When to Choose Common Lisp for Backend Development

  • Native executables with no runtime dependency. If you're shipping to environments where you control nothing—embedded systems, air-gapped servers, customer VMs—save-lisp-and-die gives you a self-contained binary that just runs.
  • Interactive, image-based development is your workflow. Slime/Sly in Emacs connected to a running production image lets you redefine methods, inspect live state, and fix bugs without restart. Nothing in the JVM world matches this for introspective debugging.
  • CLOS-based domain modeling. The Common Lisp Object System with multimethods, before/after/around method combinations, and the MOP gives you modeling expressiveness that Java-style OOP (even via Clojure protocols) can't match.
  • Latency-sensitive workloads without JVM warm-up. If p99 latency in the first 30 seconds of service life matters—think auto-scaled services that spin up under traffic—SBCL's <200 ms startup and no JIT warm-up period is a concrete advantage.
  • Small Docker images. Teams with tight registry costs or slow CI pulls benefit from 30–50 MB container images built on Alpine or scratch.

| Benchmark | Clojure (JVM, warmed) | SBCL (native) | |---|---|---| | Cold-start time | ~3 s | ~150 ms | | Steady-state req/s (simple handler) | ~80K | ~40K | | Memory (idle) | ~200 MB | ~40 MB | | Docker image size | ~180 MB | ~50 MB |

Benchmarks are representative estimates from community reports; always profile your own workload.


Verdict

Choose Clojure if you're building a production backend service in 2025 and want the shortest path from idea to deployed, observable, scalable system. The Ring/Reitit ecosystem, Java interop, and Clojars library depth give you everything a modern web service needs without compromising on Lisp idioms. The JVM overhead is real but rarely matters after the first few seconds of uptime.

Choose Common Lisp (SBCL) if you have a hard requirement for native binaries, sub-200ms cold starts, or want the image-based interactive development workflow that Lisp was originally designed for. It's also the right choice for teams doing serious domain modeling with CLOS or building long-running stateful servers where the image-rehydration model pays off.
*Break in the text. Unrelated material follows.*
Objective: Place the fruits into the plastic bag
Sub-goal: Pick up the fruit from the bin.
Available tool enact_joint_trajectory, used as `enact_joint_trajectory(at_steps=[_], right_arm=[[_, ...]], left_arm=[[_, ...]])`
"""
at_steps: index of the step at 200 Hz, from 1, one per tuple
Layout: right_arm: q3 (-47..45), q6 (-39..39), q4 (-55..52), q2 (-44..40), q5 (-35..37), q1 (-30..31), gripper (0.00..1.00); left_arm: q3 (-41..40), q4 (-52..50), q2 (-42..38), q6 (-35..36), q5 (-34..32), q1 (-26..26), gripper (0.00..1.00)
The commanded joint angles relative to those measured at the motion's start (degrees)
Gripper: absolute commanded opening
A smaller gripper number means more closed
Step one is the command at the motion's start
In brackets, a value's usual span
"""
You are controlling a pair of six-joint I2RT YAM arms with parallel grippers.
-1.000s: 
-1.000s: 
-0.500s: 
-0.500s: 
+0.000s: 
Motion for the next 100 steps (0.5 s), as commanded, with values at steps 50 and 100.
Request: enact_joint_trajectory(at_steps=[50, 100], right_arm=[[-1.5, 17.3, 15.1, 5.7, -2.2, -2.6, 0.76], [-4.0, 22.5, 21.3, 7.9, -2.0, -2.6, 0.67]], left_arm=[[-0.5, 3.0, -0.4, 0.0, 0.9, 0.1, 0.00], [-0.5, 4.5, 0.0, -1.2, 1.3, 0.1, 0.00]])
For the majority of teams—those deploying to cloud infrastructure, integrating with existing Java/JVM tooling, and wanting an active community for library support—Clojure is the correct choice in 2025. Common Lisp is a powerful, legitimate alternative, but it demands more from the team and returns those rewards primarily when native execution or interactive image development is genuinely central to your workflow.